Is it a geisha?
No! It’s
Commedia Dell’arte! The first and second lovers to be precise.
I realise I
hardly ever get around to writing about what I actually do in school, but oh
well. Today I am, for today I had the opportunity to take a few pictures of what we’re doing, and that
makes posting just so much more interesting.
A new
subject of this term is Commedia Dell’arte, and we have it for four hours every
Thursday. Today we were using makeup,
and while we waited for the last few people to finish their makeup, I quickly
got my iPad mini out and snapped some pictures.
Now, what is Commedia Dell’arte you might
ask? I’m sure Wikipedia can help you with that. But since I’m so nice, I’ll give
you a short briefing:
Basically,
it’s “comedy by the craft of improvisation”. If you go to watch a Commedia Dell’arte
play, you’re going to watch a comedy improvisation. The theatre company will
have already planned the plot, or the scenario, but they will not have
rehearsed it and so they don’t necessarily know how to “get from” one part of
the scenario to another.

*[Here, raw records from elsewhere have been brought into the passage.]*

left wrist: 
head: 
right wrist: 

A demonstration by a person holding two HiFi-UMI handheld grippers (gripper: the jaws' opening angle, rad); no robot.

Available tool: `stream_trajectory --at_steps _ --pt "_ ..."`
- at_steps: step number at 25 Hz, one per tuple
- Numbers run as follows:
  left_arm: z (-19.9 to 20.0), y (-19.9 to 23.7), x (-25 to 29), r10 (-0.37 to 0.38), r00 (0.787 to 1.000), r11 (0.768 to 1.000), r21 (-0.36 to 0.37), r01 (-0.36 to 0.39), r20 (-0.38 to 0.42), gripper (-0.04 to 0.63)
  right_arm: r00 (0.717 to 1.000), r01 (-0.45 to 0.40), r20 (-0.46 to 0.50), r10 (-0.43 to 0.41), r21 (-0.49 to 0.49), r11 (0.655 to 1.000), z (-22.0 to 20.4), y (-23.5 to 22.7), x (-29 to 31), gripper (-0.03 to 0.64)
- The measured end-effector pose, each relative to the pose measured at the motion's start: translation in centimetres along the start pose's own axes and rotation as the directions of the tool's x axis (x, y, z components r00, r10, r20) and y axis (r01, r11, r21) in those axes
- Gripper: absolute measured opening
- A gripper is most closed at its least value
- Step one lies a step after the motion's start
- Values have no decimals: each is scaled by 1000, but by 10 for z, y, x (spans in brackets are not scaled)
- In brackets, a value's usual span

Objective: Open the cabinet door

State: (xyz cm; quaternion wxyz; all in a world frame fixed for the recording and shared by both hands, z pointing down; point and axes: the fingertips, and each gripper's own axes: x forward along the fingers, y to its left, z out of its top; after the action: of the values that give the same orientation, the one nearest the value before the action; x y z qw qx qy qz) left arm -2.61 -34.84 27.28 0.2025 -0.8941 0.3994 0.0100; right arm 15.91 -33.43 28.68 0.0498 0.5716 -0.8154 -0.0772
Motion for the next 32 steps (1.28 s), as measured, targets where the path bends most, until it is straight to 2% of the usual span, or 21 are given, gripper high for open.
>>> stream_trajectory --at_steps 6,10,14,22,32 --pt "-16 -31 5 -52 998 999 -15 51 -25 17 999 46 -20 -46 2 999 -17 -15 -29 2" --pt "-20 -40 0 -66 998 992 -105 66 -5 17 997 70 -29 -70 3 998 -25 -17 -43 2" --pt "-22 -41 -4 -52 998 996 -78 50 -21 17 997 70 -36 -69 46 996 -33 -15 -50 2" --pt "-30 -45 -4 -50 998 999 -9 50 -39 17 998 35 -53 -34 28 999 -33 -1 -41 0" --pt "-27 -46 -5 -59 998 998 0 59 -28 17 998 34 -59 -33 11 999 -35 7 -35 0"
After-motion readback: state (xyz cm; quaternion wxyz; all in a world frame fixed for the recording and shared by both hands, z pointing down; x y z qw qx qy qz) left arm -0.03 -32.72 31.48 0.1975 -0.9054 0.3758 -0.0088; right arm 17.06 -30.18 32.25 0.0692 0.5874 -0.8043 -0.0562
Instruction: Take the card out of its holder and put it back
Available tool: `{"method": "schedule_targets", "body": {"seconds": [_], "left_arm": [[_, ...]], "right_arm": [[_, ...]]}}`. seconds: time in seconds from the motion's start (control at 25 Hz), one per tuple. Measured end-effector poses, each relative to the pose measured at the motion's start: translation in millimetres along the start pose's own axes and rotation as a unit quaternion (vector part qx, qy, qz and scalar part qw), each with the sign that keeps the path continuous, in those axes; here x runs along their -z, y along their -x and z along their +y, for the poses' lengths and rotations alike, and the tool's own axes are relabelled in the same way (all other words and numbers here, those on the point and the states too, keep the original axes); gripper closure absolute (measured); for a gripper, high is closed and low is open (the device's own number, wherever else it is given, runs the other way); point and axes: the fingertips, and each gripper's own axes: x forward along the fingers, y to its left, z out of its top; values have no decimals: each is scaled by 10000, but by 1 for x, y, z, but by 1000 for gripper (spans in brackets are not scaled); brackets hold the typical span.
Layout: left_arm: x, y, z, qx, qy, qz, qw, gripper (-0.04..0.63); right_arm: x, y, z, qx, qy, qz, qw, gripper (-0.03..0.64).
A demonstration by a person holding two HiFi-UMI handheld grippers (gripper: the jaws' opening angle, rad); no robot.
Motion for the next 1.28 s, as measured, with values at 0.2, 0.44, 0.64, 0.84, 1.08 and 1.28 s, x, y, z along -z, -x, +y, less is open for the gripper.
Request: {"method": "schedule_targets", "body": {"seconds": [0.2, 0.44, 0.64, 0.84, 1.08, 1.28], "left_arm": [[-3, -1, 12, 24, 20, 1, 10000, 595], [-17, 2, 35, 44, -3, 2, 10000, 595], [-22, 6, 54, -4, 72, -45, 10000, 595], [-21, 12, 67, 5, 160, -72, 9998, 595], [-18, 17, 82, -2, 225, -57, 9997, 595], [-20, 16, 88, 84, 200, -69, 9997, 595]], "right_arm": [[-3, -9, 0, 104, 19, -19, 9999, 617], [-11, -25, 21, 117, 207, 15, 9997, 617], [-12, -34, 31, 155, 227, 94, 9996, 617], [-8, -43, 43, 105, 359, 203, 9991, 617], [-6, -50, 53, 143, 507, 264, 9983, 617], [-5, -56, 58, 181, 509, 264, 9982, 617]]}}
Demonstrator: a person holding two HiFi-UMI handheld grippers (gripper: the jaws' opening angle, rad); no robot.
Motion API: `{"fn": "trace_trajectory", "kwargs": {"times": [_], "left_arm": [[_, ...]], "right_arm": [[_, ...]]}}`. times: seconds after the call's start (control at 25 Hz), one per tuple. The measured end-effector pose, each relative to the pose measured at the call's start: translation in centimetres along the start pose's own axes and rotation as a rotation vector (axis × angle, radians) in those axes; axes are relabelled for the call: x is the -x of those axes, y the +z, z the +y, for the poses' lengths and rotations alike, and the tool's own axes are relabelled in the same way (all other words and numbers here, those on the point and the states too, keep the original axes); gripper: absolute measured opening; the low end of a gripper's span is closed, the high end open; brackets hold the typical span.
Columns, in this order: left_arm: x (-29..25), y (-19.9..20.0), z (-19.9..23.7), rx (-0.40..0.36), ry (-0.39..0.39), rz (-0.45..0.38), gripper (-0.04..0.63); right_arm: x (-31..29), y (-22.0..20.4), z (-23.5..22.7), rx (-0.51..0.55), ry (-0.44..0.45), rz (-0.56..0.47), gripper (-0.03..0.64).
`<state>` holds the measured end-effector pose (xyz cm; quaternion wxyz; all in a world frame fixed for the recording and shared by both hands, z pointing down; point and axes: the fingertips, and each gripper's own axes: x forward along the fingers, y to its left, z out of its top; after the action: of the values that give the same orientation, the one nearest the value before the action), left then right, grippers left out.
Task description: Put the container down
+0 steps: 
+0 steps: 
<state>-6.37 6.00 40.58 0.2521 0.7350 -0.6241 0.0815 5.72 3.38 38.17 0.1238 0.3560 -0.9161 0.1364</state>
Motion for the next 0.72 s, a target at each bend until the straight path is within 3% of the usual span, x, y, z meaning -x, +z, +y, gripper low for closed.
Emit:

That is improvised then and there.
In
Commedia, there’s a basic stock of characters, and mostly one actor will play
the same character for the entirety of their career – the one that fits them
best. The characters themselves are “types”, almost like caricatures of different
society types I suppose, such as the proud master, the innocent young lovers,
etc. The characters are more or less two-dimensional, predictable, and very “exaggerated”.
All the
characters have masks, except for the lovers, of which there are two pairs.
There’re the young lovers – the 2nd lovers, which are the innocent
ones. Then there’re the 1st lovers, who are anything and everything but innocent. These two pairs use the
makeup shown in the pictures, and these two pairs were the characters we were
working on for the day. We’re slowly going through all the characters, and by
the end of term we’ll make a small performance.